[Stored items]

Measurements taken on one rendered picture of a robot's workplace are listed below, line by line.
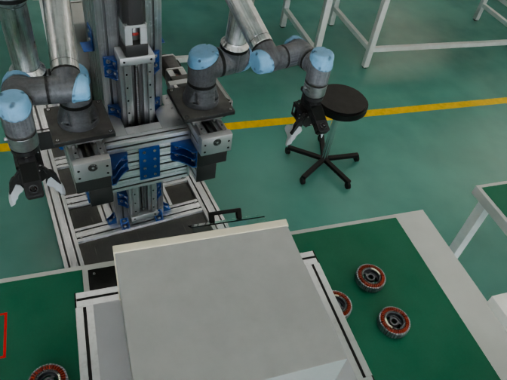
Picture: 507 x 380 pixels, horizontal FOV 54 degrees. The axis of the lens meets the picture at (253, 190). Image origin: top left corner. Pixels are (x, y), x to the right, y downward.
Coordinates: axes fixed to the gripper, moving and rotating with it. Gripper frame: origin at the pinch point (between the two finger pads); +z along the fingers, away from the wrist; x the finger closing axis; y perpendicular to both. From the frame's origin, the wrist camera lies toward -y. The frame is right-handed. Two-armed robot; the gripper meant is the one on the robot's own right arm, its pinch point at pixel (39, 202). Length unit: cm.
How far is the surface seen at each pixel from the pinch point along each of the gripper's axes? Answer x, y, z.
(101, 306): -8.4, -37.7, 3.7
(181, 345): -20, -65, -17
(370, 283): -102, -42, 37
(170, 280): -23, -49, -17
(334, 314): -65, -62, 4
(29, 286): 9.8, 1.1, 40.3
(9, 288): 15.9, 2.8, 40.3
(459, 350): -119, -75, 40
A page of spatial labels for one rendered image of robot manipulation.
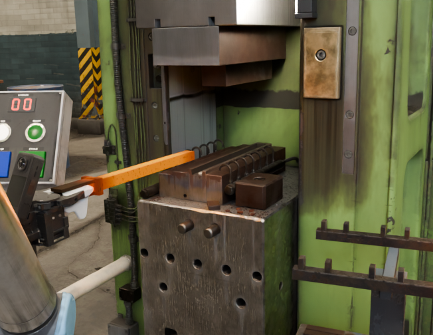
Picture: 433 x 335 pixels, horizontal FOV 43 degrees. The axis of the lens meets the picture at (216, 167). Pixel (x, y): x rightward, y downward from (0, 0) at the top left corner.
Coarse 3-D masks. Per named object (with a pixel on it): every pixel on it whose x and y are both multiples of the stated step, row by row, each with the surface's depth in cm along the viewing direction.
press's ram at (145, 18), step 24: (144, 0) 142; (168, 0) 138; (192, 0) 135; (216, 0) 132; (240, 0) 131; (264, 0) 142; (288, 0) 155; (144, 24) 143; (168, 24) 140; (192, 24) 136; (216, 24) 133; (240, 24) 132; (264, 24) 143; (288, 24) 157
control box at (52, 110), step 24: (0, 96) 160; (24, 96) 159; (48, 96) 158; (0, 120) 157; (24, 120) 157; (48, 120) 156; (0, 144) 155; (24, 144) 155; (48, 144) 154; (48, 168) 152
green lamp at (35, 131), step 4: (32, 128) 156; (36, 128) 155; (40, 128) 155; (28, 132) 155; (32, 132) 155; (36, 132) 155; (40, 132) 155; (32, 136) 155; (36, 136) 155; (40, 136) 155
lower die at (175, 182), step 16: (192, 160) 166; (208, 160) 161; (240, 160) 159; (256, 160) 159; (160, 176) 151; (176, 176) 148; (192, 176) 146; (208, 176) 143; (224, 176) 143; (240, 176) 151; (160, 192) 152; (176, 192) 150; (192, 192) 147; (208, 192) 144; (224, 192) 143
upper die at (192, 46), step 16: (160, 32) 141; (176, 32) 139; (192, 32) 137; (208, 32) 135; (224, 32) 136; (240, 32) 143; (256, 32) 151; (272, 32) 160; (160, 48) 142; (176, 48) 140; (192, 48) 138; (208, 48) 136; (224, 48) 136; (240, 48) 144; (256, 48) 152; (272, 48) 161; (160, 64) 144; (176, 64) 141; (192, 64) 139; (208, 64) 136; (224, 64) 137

| TASK INSTRUCTIONS |
Please count the lines above that contain the word "rendered", and reply with the number alone.

| REPLY TO THE EXERCISE |
2